Celebrating Expo ‘74

It is impossible to imagine what Spokane would be like if there had never been an Expo ’74. The decision to undertake the work associated with hosting a world’s fair is one that completely changed the face of Spokane. When you look at the downtown area, the fingerprints of the Expo ’74 changes can be found all around you. Many of the most notable structures in Spokane can trace some element of their history to the Expo. This year the city is celebrating the 40 year anniversary of the expo, so we thought that this was a good time to stop and think about the impact of the event on the city.

Expo 74 Ticket

Hosting a World’s Fair in Spokane

The idea to become the third city in the Pacific Northwest to host a world’s fair was the kind of audacious vision that is required for big things to take place. The work that would go into getting the city ready for Expo ’74 was significant, but the city had forward thinkers who felt like the effort was worth it. The project required the removal of railroad tracks, demolishing buildings, revamping buildings and bridges, and the creation of what is now known as Riverfront Park.

Expo ’74 was notable for being the first world’s fair that had an environmental theme, which worked perfectly for a city that is perfectly nestled within such beautiful natural vistas. At the time that Spokane hosted the expo, we were the smallest city to have ever hosted a world’s fair. The groundbreaking work that was done in hosting the fair has not only changed the city, it has also been influential for other cities hosting their own fairs.

Landmarks of Expo ‘74

The work leading up to Expo ’74 included the revitalization of some buildings, and the demolition of others.
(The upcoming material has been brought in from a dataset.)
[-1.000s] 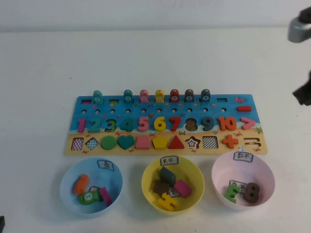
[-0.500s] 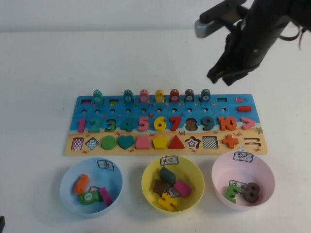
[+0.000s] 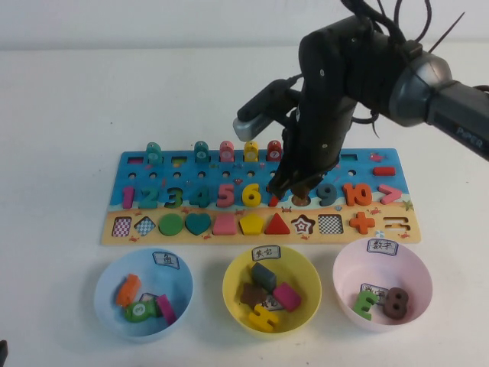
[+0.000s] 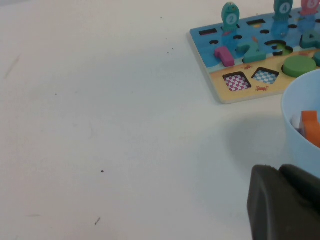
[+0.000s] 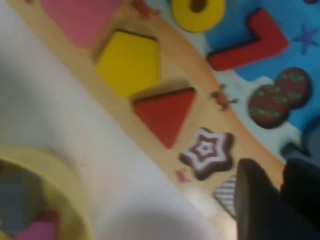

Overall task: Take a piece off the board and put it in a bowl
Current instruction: Pick up the "number 9"

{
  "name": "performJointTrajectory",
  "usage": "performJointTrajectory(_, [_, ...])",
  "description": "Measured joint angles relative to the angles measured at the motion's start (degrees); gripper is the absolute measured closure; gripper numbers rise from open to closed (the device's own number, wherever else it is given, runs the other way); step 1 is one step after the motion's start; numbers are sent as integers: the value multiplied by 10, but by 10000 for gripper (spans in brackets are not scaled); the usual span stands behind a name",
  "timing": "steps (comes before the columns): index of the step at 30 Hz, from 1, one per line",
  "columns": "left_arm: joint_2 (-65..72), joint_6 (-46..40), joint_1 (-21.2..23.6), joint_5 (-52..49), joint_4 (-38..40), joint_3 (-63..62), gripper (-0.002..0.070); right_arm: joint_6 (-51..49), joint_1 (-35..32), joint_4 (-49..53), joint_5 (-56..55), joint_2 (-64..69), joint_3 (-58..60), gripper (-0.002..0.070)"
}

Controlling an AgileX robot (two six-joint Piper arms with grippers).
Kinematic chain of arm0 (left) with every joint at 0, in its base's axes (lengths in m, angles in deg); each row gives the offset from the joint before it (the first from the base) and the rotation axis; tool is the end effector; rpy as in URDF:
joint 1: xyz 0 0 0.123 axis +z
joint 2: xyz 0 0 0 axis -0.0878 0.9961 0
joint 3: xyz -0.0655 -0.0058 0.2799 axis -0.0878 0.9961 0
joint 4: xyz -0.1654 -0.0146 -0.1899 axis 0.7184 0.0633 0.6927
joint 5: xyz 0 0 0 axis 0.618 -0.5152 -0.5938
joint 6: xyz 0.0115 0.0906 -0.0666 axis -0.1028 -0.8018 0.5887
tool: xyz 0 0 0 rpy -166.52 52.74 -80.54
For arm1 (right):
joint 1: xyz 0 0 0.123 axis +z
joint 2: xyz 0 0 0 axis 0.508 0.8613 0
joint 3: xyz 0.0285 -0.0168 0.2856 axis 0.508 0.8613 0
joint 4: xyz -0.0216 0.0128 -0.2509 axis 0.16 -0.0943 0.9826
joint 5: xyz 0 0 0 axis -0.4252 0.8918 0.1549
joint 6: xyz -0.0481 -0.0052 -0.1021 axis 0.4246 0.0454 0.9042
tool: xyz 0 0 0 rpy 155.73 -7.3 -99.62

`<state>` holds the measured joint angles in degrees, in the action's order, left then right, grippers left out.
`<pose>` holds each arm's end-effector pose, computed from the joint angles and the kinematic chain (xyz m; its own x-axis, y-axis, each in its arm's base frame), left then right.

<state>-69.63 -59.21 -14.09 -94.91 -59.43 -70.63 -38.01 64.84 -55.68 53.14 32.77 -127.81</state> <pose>0.0713 -0.0085 0.1651 -0.2778 0.1432 -0.9499 0.1612 0.9818 0.1009 0.3813 0.2584 0.2323 -0.6479 -0.7286 -0.2221 -0.7353 0.6744 -0.0675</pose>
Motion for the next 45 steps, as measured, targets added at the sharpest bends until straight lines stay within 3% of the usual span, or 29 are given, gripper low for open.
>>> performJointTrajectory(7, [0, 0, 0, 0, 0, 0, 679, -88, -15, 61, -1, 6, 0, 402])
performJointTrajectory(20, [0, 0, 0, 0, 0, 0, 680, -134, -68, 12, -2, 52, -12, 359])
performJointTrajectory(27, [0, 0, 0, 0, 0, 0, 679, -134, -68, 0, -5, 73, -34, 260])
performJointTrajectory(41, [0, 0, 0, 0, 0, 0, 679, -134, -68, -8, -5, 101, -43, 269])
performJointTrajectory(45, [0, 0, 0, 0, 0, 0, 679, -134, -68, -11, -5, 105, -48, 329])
There were also a number of new features that were added to the downtown landscape. Although there are many more, here are a few of the notable structures that were added or revitalized leading up to the expo.

Spokane Riverfront Park

Riverfront Park

Riverfront Park is among the most loved parts of the Expo ’74 legacy. Many of the other recognizable features are found in the park.

Clock Tower Riverfront

The Clocktower

The Clocktower was originally connected to the Great Northern Railroad depot. The history of the tower is an interesting one, which we devoted an entire block post to a while back.

The Flour Mill

The Flour Mill

The Flour Mill is one of the historic buildings that were repurposed in support of the expo. Once an operating flour mill, the building was repurposed as a commercial space leading up to the fair.

Skyride Gondola

Skyride Gondola

A tram system was set up to go over the falls during the expo, and supplied visitors with some of the area’s most awe-inspiring views. The old tram was replaced in 2005 with the updated version that people can experience today.

Spokane Pavilion at Riverfront Park


Another of the most recognizable features from the fair is the Pavilion in Riverfront Park. Originally covered with a cloth canopy, the skeleton was left in place after the conclusion of the fair.

Celebrating 40 Years

There will be ongoing celebration of the Expo ’74 anniversary, but there are a couple of events taking place over the May 3rd weekend. For more information, visit Expo74.org.
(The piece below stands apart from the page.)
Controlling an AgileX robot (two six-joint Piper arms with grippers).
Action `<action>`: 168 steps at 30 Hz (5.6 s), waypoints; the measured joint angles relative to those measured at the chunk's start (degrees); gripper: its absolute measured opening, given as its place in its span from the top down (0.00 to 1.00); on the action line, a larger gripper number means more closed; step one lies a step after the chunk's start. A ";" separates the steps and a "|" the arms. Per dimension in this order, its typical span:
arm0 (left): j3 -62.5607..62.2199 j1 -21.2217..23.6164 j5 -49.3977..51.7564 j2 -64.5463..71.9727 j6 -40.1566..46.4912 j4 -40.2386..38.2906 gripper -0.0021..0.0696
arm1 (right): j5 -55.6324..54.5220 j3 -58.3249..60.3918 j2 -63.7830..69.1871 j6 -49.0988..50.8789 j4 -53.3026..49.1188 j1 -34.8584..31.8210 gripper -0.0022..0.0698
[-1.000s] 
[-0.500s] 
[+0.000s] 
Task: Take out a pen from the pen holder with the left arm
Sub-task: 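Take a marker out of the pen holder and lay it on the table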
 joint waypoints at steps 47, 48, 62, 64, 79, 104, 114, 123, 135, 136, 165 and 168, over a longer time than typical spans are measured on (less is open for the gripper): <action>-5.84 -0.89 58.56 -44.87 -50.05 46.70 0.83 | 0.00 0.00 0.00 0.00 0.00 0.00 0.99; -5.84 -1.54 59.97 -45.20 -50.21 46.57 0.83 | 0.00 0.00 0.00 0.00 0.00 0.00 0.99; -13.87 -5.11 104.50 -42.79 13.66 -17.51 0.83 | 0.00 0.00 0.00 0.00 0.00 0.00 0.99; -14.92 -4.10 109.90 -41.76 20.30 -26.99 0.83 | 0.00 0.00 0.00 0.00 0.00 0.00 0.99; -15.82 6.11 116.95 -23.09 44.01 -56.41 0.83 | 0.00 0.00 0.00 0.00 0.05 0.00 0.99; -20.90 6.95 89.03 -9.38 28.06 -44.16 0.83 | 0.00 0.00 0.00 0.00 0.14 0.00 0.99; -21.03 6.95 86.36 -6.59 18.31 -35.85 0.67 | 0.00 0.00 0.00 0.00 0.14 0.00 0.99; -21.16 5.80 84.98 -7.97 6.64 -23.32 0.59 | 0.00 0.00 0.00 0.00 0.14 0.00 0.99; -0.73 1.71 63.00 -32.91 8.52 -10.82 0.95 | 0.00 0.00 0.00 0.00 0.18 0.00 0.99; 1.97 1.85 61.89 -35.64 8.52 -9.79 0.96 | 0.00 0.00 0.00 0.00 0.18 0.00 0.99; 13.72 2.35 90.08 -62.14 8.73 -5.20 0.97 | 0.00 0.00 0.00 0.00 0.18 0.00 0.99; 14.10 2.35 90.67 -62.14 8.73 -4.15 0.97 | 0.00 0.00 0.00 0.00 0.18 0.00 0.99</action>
The Story that Spokane’s Riverfront Park Clock Tower Tells

Clock Tower at Night

Clocktower at Night by spokanenightscenes.com

There are many historic buildings in Spokane, but few tell as much of a story about the history of the city as the Clocktower on Havermale Island in Riverfront Park. The changes in the city during the Clocktower’s existence, and the role that the tower itself played in those changes, weave a narrative thread about the development of Spokane over the years.

Great Northern Railroad Depot and ClocktowerWhen the Clocktower was originally constructed in 1902, it started as a part of the Great Northern Railroad depot. Following the Great Fire of 1889, Spokane experienced a building boom that created much of the downtown landscape that exists today. Railroads were one of the driving forces of commerce in Spokane, causing the city to become a transportation hub for the Inland Northwest, as well as an important shipping center.

At the time of its initial construction, the Clocktower’s South wall was a part of the exterior wall of the depot, with the North, East, and West walls in the inside of the building. A reminder of the tower’s history can even be seen on the East and West walls, as there are visible sloping lines on the exterior where the roof of the depot was originally located.

Over the following decades, the railroad became a decreasingly important part of the transportation landscape in the United States, and Spokane was no exception. In the years leading up to Expo ’74, the Great Northern Railroad Depot was torn down, but thankfully the Clocktower was left intact, and continues to stand as a reminder of Spokane’s railroad past. In fact, a brass plaque on its side reads that the Clocktower “stands as a monument to the railroad industry and its role in the development of Spokane and the Pacific Northwest.” With the tower’s involvement in Expo ’74, the 155 foot structure has been a fixture in Spokane’s transition from the rail age to what you find today.

The Clocktower has to be wound every week by hand. In 2011, the Spokesman Review posted a set of photos that show the inside of the tower, and the process of winding the clock, a job that requires turning the crank 99 turns to keep the timepiece going from week to week.

The thing that makes the various classic features of the Spokane skyline so interesting are the stories that they tell about our city’s history. The Clocktower is an important part of that story, and remains one of Spokane’s most important landmarks.